The reply should consist of the line containing "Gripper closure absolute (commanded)" and all lines after it in the listing below, reproduced exactly and nothing more.
┄┄┄┄┄┄┄┄┄┄
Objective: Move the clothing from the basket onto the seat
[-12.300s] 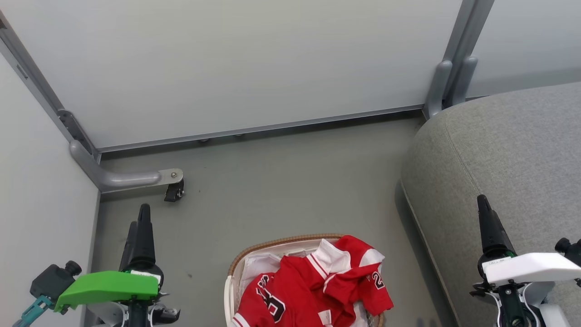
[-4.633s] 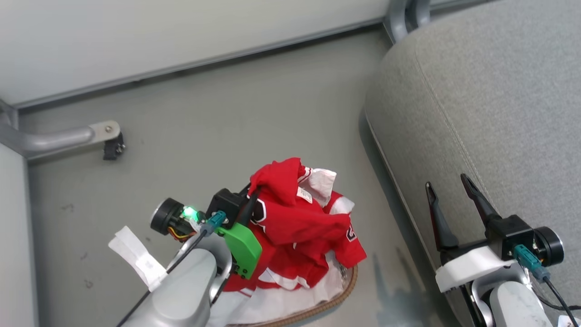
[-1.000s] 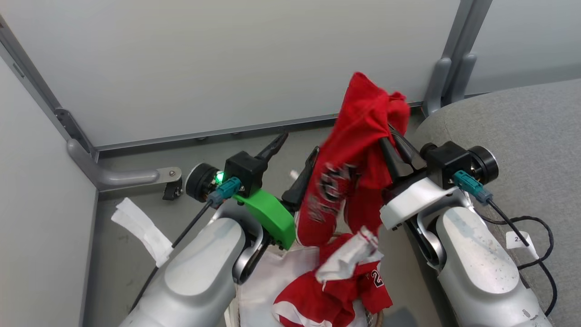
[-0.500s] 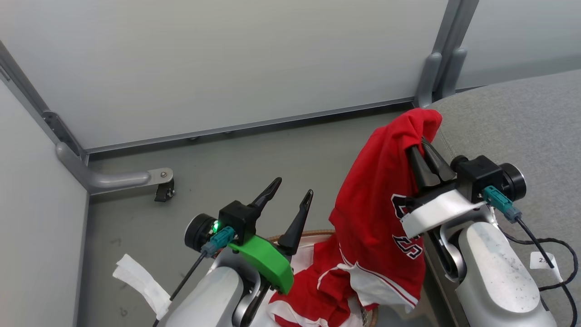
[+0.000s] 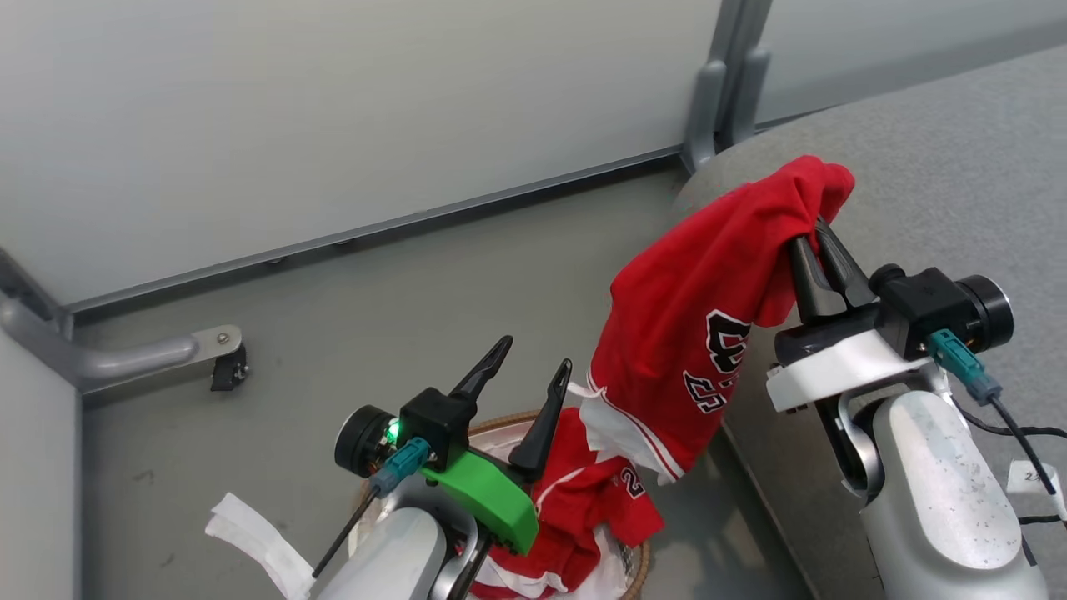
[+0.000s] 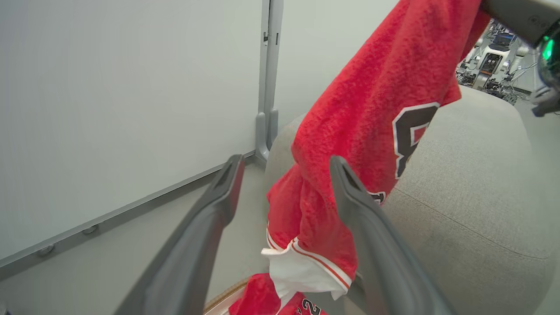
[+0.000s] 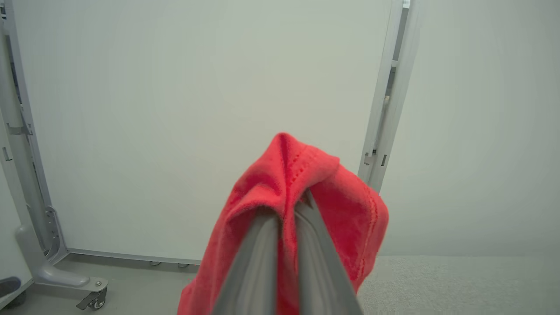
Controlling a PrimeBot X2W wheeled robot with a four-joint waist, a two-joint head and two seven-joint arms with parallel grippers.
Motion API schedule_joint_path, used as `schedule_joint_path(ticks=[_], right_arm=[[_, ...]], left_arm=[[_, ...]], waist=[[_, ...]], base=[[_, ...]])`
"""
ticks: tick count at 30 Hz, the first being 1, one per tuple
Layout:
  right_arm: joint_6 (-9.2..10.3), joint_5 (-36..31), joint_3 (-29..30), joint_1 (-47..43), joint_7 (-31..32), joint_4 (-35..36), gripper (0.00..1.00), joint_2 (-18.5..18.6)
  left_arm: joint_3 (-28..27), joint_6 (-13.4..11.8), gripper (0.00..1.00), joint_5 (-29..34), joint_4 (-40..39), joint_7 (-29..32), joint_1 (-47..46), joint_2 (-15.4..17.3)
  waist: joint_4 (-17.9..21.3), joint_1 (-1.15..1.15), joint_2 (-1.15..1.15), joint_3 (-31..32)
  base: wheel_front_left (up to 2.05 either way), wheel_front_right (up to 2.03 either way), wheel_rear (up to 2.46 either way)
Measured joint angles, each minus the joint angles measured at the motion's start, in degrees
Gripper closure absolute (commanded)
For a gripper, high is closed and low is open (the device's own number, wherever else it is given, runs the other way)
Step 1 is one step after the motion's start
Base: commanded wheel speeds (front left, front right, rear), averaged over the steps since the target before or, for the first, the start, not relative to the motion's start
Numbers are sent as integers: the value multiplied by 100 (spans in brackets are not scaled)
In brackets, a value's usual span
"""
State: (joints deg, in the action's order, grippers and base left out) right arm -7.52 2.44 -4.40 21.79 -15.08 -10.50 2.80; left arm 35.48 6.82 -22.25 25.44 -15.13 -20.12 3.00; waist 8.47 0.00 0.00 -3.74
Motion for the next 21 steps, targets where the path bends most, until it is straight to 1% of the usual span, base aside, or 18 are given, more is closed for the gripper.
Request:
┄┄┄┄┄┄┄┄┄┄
COMPLETED EXERCISE:
Gripper closure absolute (commanded)
For a gripper, high is closed and low is open (the device's own number, wherever else it is given, runs the other way)
Step 1 is one step after the motion's start
Base: commanded wheel speeds (front left, front right, rear), averaged over the steps since the target before or, for the first, the start, not relative to the motion's start
Numbers are sent as integers: the value multiplied by 100 (spans in brackets are not scaled)
In brackets, a value's usual span
"""
State: (joints deg, in the action's order, grippers and base left out) right arm -7.52 2.44 -4.40 21.79 -15.08 -10.50 2.80; left arm 35.48 6.82 -22.25 25.44 -15.13 -20.12 3.00; waist 8.47 0.00 0.00 -3.74
Motion for the next 21 steps, targets where the path bends most, until it is straight to 1% of the usual span, base aside, or 18 are given, more is closed for the gripper.
Request:

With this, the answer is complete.